Megawati menyampaikan kekhawatiran bahwa hukum internasional yang tidak dirumuskan secara adil dapat menjadi alat baru untuk menciptakan bentuk penjajahan gaya baru.
Ia menyoroti potensi dominasi negara-negara besar melalui kekuatan ekonomi, pangan, serta keunggulan teknologi, yang dapat digunakan untuk menekan negara-negara lain.
Mengangkat kembali gagasan Bung Karno
Untuk memperkuat argumennya, Megawati mengingatkan kembali kepada dunia tentang gagasan Bung Karno yang disampaikan dalam pidatonya di Perserikatan Bangsa-Bangsa (PBB) pada 30 September 1960. Dalam pidato bertajuk To Build the World a New, Bung Karno menyerukan perlunya reformasi PBB, terutama terkait dengan demokratisasi dan penghormatan terhadap kesetaraan antarbangsa.
Dalam pidato tersebut, Bung Karno juga mengusulkan beberapa langkah penting untuk membangun tatanan dunia yang lebih adil. Salah satunya adalah reorganisasi Dewan Keamanan PBB agar lebih efektif dalam menangani konflik global.
Selain itu, Bung Karno juga mengusulkan pemindahan markas besar PBB ke negara yang tidak terlibat konflik, serta memasukkan prinsip-prinsip Pancasila ke dalam Piagam PBB.
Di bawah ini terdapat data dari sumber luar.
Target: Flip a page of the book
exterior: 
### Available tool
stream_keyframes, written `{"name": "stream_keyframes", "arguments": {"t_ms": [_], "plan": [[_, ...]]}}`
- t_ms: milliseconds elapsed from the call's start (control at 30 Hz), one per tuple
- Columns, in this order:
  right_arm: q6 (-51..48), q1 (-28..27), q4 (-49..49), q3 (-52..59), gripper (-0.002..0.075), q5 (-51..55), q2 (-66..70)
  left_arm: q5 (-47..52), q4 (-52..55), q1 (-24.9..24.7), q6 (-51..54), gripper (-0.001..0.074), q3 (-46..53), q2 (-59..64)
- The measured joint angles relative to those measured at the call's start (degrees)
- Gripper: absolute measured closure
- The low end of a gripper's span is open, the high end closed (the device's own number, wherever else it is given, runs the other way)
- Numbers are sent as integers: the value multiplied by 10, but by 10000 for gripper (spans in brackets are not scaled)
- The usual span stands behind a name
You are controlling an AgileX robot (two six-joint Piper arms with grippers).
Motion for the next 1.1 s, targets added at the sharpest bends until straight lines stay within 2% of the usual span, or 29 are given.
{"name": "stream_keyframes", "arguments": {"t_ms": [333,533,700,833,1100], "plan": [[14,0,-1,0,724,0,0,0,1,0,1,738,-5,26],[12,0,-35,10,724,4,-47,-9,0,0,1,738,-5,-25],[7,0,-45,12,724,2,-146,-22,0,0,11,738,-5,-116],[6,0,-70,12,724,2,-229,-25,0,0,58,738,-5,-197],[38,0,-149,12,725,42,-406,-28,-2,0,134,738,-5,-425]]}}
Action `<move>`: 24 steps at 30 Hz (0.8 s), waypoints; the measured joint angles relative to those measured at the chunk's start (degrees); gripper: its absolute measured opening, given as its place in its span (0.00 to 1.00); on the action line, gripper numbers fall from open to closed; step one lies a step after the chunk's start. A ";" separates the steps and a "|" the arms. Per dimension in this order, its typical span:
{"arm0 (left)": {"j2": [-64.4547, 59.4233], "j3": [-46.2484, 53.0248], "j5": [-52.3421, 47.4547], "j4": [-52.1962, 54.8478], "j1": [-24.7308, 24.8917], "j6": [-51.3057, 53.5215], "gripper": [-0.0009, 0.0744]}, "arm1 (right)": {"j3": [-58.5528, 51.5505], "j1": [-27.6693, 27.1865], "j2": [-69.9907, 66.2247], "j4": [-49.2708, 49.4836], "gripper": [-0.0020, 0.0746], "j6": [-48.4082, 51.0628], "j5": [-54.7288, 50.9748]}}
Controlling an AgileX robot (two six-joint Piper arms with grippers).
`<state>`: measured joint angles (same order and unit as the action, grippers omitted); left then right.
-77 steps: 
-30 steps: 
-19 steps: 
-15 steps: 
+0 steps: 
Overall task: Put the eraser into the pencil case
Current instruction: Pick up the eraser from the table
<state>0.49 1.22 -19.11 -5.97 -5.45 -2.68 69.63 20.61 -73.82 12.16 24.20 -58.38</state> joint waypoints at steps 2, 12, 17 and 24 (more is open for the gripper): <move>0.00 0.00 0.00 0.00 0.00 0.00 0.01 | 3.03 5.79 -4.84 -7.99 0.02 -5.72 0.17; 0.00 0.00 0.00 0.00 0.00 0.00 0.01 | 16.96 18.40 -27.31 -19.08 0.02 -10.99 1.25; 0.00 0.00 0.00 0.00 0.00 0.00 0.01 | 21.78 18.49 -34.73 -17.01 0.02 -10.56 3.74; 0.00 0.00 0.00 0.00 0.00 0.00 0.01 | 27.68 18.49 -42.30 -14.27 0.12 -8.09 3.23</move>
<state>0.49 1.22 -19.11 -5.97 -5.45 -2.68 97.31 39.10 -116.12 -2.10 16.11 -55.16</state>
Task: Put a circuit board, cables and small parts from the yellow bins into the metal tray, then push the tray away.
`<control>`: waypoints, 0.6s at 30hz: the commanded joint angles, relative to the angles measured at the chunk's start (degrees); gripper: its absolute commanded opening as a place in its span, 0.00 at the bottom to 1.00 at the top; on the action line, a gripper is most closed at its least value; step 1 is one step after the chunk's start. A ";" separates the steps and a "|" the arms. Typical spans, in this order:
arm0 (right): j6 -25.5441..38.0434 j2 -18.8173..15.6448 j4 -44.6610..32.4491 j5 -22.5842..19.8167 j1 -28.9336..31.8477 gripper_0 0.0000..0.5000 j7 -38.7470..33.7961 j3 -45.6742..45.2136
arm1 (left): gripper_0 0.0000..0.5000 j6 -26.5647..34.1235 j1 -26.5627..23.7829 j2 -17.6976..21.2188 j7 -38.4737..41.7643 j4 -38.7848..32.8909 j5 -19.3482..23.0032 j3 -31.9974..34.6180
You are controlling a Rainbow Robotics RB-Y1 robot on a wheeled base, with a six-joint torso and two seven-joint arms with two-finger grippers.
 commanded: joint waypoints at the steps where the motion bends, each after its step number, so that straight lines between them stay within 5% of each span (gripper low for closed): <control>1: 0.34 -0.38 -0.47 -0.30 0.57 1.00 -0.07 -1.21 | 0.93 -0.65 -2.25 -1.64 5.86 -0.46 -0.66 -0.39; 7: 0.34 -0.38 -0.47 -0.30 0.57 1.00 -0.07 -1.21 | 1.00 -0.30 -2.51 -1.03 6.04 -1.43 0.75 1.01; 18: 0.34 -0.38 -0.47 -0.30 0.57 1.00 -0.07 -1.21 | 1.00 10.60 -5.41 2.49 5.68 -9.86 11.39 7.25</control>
Megawati menyatakan bahwa pidato Bung Karno tersebut masih relevan hingga saat ini, terutama dalam konteks pembentukan hukum internasional yang mengatur penggunaan kecerdasan buatan.
"Sebuah keprihatinan atas sistem internasional yang makin bergeser pada perang hegemoni dan melupakan pentingnya solidaritas sosial dan kemanusiaan," ujarnya.